Sialic acids represent a family of sugar molecules with an unusual and highly variable chemical structure that are found mostly in the terminal position of oligosaccharide chains on the surface of cells and molecules. These special features enable them to fulfil several important and even diametrical biological functions. Because of the great importance of sialic acids, it is also worth having a look at their metabolism in order to get an idea of the intimate connection between structure and function of these fascinating molecules and the often serious consequences that results from disturbances in the balance of metabolic reactions.
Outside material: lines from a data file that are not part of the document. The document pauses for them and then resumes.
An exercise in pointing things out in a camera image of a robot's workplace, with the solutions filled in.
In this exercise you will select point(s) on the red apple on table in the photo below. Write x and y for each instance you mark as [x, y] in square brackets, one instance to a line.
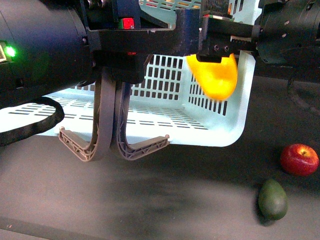
[299, 160]

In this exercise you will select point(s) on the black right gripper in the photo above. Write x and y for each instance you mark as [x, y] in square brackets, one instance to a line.
[220, 35]

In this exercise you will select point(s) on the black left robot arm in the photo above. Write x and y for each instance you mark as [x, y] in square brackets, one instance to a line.
[50, 45]

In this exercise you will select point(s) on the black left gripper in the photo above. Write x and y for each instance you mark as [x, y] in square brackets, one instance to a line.
[123, 38]

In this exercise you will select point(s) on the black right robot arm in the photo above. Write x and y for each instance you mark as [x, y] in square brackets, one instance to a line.
[285, 34]

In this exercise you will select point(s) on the green avocado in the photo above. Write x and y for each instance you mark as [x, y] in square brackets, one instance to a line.
[272, 200]

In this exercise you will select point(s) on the light blue plastic basket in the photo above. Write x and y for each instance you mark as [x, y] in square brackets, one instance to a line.
[169, 98]

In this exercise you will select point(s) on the yellow mango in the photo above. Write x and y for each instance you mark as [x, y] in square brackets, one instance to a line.
[217, 80]

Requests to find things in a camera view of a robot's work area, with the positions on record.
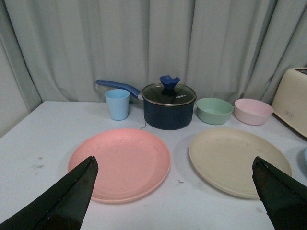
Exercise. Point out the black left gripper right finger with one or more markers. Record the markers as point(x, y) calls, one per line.
point(64, 205)

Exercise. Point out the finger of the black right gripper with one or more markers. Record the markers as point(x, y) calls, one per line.
point(269, 173)
point(286, 209)

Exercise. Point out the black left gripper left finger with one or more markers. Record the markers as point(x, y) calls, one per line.
point(28, 216)

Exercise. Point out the pink plate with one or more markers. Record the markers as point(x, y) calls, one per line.
point(132, 163)

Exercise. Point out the cream plate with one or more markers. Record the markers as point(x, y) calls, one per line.
point(224, 157)

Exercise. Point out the cream toaster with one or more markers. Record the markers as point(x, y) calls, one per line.
point(290, 101)

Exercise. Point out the pink bowl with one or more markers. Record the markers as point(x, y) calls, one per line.
point(252, 112)

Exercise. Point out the green bowl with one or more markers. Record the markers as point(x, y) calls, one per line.
point(213, 111)

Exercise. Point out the light blue cup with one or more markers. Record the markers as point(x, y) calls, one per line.
point(118, 103)

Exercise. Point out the dark blue saucepan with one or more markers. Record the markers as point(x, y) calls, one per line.
point(159, 116)

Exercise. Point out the grey curtain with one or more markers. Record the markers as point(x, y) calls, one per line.
point(54, 50)

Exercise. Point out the glass lid blue knob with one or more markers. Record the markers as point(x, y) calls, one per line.
point(169, 92)

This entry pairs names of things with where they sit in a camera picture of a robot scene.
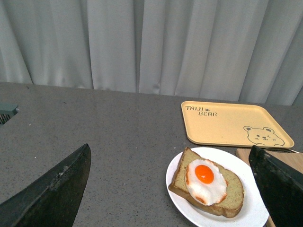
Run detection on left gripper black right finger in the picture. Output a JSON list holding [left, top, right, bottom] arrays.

The latter can be due to genetic disorders that result in the absence of certain enzyme activity, leading to severe illness or even to death.

摘要

唾液酸是一类具有独特且高度可变化学结构的糖分子,主要存在于细胞和分子表面寡糖链的末端位置。这些特殊特性使它们能够发挥多种重要甚至截然相反的生物学功能。由于唾液酸非常重要,因此了解它们的代谢过程也很有必要,以便了解这些迷人分子的结构与功能之间的密切联系,以及代谢反应平衡紊乱所导致的往往严重的后果。后者可能是由于遗传疾病导致某些酶活性缺失,从而引发严重疾病甚至死亡。